Gulf coast.  Cairo would rather put you up close and personal to a tarpon than just about anything.  And he knows tarpon like Bo used to know almost everything.  Rinny started fishing tarpon for fun, like the rest of us (if you consider having your fingers severed “fun”), then learned enough that his friends suggested he should be doing it for money.

            The air was sultry off Boca Grande Pass, the water oily smooth, heat pressing down like a down comforter.  We knew there were tarpon on the large flat; we saw them surface occasionally, a dorsal fin, then a tail flip.  And there would be a trail of bubbles to indicate direction. 

            But there was no “nervous water,” what the guides call the riffled water that indicates a school of tarpon just below the surface.  Sometimes the fish swim in a circle, a mating phenomenon called “daisy chaining.” 

            I was the nervous one, especially with the heavy fly rod.  This is not delicate casting to brook trout with a fairy wand and a two- pound tippet.  It’s more like throwing a concrete block with a closet pole.   It helps to have the forearm of Karl Malone and the timing of a major league hitter.  “No rule says you have to make long casts,” Cairo said, as he watched my cast collapse like a poleaxed sow.

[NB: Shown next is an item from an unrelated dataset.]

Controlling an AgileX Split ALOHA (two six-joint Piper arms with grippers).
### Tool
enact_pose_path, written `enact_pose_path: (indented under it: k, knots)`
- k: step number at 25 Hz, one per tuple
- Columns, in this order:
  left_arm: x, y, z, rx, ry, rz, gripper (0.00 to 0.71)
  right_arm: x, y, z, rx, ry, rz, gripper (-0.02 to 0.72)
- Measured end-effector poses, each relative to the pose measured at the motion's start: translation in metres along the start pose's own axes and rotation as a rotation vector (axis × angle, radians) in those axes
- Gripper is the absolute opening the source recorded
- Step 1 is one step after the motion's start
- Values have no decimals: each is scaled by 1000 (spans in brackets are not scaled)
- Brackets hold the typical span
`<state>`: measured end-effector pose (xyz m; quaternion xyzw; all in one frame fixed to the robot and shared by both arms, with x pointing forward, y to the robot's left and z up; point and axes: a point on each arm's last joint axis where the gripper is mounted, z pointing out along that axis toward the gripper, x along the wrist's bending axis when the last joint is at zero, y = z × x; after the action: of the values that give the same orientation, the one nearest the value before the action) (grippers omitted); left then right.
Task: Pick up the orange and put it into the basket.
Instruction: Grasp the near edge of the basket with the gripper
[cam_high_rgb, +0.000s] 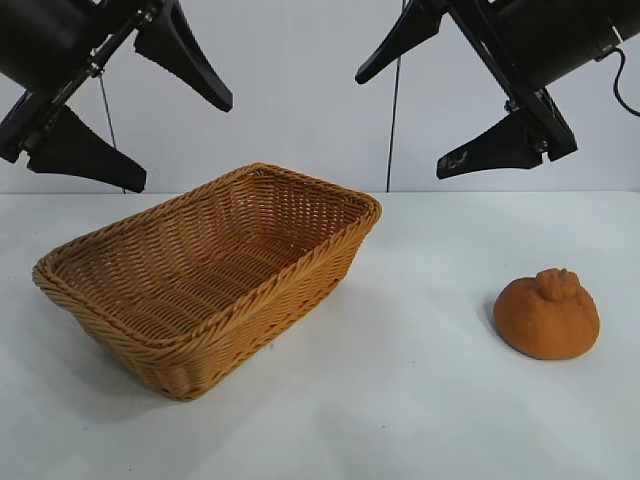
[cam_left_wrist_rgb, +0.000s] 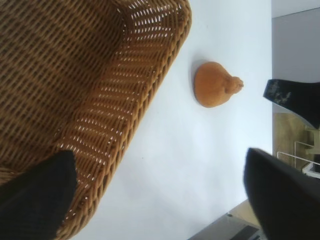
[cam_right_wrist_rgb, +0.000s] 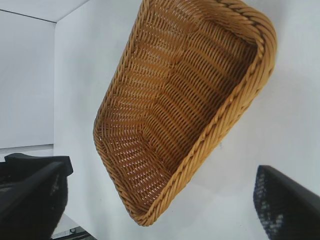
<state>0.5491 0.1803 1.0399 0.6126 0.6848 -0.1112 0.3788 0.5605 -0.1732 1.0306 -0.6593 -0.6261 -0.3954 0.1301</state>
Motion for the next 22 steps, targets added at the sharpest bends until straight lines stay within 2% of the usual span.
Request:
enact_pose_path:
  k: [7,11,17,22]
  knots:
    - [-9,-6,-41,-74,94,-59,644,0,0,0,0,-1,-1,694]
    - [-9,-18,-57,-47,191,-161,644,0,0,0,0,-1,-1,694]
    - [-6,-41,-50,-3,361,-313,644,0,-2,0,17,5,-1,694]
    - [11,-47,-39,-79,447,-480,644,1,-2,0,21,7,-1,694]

     No one eats a tarpon by choice and a guide would sooner feed you to a hammerhead shark than let you keep one.  “I’ve heard that natives in Central America eat tarpon by grinding it up.  I guess if you put enough stuff with any fish you can eat it,” Cairo said.

     Did I catch a tarpon?  Depends on your definition of “catch.”  On the last cast of the day I hooked one that made three spectacular jumps and then settled in for a tug of war.  After 10 minutes, with the fish near the boat and apparently tiring (I know I was), the hook came loose.

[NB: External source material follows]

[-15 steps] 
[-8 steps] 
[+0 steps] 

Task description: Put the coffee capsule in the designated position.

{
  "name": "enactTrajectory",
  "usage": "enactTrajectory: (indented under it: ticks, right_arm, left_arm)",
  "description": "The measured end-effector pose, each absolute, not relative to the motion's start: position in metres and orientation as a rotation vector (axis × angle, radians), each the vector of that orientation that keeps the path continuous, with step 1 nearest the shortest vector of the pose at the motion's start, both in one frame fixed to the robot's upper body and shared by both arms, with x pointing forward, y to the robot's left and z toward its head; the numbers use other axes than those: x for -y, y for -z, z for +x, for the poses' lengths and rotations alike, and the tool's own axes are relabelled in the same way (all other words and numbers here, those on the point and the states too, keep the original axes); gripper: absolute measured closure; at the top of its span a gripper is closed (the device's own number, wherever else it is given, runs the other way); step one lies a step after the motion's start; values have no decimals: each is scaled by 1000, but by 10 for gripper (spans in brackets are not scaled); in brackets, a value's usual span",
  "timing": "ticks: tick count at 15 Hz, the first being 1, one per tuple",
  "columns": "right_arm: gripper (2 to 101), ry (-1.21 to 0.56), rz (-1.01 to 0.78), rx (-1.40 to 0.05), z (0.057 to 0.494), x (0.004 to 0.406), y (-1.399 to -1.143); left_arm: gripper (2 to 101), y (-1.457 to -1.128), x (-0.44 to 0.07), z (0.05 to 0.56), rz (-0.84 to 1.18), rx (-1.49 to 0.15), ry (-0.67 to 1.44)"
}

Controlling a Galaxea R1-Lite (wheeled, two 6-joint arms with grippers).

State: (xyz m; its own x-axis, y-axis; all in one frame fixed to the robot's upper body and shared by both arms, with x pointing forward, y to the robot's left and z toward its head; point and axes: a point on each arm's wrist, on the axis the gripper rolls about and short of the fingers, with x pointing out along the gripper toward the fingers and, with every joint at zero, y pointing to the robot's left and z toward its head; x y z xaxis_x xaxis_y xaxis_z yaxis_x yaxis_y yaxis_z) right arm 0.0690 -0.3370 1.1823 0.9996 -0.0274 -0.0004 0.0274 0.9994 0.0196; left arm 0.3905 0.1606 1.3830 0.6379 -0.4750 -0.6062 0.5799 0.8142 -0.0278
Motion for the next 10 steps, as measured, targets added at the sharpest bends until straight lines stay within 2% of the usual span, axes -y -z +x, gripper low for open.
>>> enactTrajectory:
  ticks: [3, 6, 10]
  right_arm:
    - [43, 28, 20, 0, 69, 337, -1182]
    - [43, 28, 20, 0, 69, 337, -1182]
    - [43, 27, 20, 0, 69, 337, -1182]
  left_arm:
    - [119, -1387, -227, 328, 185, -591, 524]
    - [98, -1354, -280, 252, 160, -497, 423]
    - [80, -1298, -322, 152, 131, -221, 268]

            I’m counting it as a catch and Cairo, who always agrees with clients unless they’re doing something stupid, says it’s a catch.

            But I want to go back and bring one to the side of the boat and look him in the eye, then ease the hook out–my option, not his.

            And I’d still like to nail one on a fly rod.  But when I get back to the dock, I plan to count my fingers.